A similar law was passed in New Jersey last month, however the Fair Chance for Housing Campaign says the law doesn’t go far enough. Unlike the City Council bill, which was introduced in August 2020 and has been sitting in committee since September, the law in New Jersey allows for landlords to check a tenant’s criminal history later in the application process.
“In New York City, it's undeniable that there's housing discrimination against people with convictions, and it's also a contributor to the city's homelessness crisis,” said Zoë Johnson, the policy coordinator with the John Jay Institute for Justice & Opportunity. “The racially disparate impact of arrests and prosecutions don’t stop as soon as somebody leaves prison – a criminal record follows someone for life.”

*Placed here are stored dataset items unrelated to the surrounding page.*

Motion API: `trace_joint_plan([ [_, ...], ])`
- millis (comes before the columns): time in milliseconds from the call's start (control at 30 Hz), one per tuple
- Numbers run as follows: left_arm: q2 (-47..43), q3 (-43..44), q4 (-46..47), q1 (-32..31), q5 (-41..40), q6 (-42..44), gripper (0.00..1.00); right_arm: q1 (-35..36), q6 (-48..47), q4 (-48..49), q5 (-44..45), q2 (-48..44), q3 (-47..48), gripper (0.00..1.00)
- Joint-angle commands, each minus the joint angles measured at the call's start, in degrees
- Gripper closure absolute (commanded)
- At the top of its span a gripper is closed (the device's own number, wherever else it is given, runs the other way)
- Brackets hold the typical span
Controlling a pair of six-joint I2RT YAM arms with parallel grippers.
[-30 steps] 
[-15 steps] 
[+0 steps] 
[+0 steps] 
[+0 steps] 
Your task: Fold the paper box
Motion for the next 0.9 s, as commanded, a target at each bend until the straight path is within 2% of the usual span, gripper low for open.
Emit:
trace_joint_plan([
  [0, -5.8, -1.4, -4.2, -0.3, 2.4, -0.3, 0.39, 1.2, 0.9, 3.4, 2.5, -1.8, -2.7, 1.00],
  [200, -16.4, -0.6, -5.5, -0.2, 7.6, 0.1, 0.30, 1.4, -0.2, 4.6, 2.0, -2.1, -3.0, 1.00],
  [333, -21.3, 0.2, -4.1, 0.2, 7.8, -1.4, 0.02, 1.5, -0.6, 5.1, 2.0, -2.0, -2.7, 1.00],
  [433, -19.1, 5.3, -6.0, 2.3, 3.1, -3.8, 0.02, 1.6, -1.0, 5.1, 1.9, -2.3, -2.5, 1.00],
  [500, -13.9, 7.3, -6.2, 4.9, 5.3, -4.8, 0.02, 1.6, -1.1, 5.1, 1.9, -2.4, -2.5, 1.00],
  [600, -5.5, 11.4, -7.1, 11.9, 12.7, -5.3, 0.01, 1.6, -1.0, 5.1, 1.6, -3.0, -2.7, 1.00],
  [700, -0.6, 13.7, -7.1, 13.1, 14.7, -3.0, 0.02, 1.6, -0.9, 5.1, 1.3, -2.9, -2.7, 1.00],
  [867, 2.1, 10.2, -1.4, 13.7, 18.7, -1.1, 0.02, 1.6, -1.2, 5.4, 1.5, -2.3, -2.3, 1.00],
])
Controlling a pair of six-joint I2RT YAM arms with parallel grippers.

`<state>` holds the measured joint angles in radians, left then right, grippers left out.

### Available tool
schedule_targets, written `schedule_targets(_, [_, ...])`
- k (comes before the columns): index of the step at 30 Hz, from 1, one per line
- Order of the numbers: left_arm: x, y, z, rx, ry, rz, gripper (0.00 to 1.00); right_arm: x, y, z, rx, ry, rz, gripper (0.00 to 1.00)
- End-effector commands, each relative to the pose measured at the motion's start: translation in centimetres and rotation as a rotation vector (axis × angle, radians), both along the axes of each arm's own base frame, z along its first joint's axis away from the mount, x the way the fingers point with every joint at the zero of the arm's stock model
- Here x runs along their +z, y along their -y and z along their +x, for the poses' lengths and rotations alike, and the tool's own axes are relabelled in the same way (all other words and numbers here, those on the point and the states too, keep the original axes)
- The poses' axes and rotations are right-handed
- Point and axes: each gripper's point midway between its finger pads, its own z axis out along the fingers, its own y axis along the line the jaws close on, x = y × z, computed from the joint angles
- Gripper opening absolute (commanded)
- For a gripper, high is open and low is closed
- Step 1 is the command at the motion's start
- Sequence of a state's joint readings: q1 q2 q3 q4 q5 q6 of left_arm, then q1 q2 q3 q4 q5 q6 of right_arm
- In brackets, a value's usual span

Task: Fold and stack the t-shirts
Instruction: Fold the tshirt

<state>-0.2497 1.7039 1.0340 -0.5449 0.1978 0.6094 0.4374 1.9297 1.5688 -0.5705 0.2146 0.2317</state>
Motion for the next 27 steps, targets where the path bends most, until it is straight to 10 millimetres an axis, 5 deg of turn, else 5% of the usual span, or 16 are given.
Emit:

Johnson says banning housing discrimination based on a person’s criminal record is a racial justice issue. In Queens, Black people accounted for 38 percent of all arrests in 2019, despite making up 19 percent of the population. Hispanic people, which make up around 26 percent of the total population in the borough, accounted for 33 percent of the arrests.
The bill would also break the cycle of having people bounce from homelessness to incarceration and then back to homelessness, supporters say.
“Should I stay in the shelter system? Should I live on the street? That doesn't help the city at all,” said Hilton N. Webb Jr., a member of the campaign who was formerly incarcerated and has experienced housing discrimination. “It’s more conducive to the city's well-being if I have a place to just put my head and I can get a job and contribute back to society.”
Webb was released from prison in 2017 and began his housing search in Far Rockaway. He quickly found himself turned away.
“I looked around in the neighborhood and went to quite a few private homes and I was straight up with people,” Webb said. “I’d tell them I have the money for first and last month's rent but I told them that I was formerly incarcerated. They were immediately like, ‘no, we can't have you living here, it’s bad for the neighborhood, it's bad for the other tenants.”
Webb was eventually able to settle in a supportive housing building operated by The Fortune Society in Manhattan. There, he earned his master’s degree, something he said he wouldn’t have been able to do with a solid living situation.
“I couldn't have done that commuting from a shelter,” he said. “I wouldn't have been able to use wi-fi to be able to continue my classes. Having a place to lay your head at night is crucial.”
Ultimately, supporters of the campaign say that formerly incarcerated people have already been punished for the crimes they were convicted of — once they have been released, it’s unjust to continue the punishment.
“The deal is supposed to be you do the crime and you do the time and you're done,” Webb said. “Doing background checks and eliminating people just because of that, with no regard to who they are, what they are, what they've done to be where they are at this point – you’re making the punishment forever.”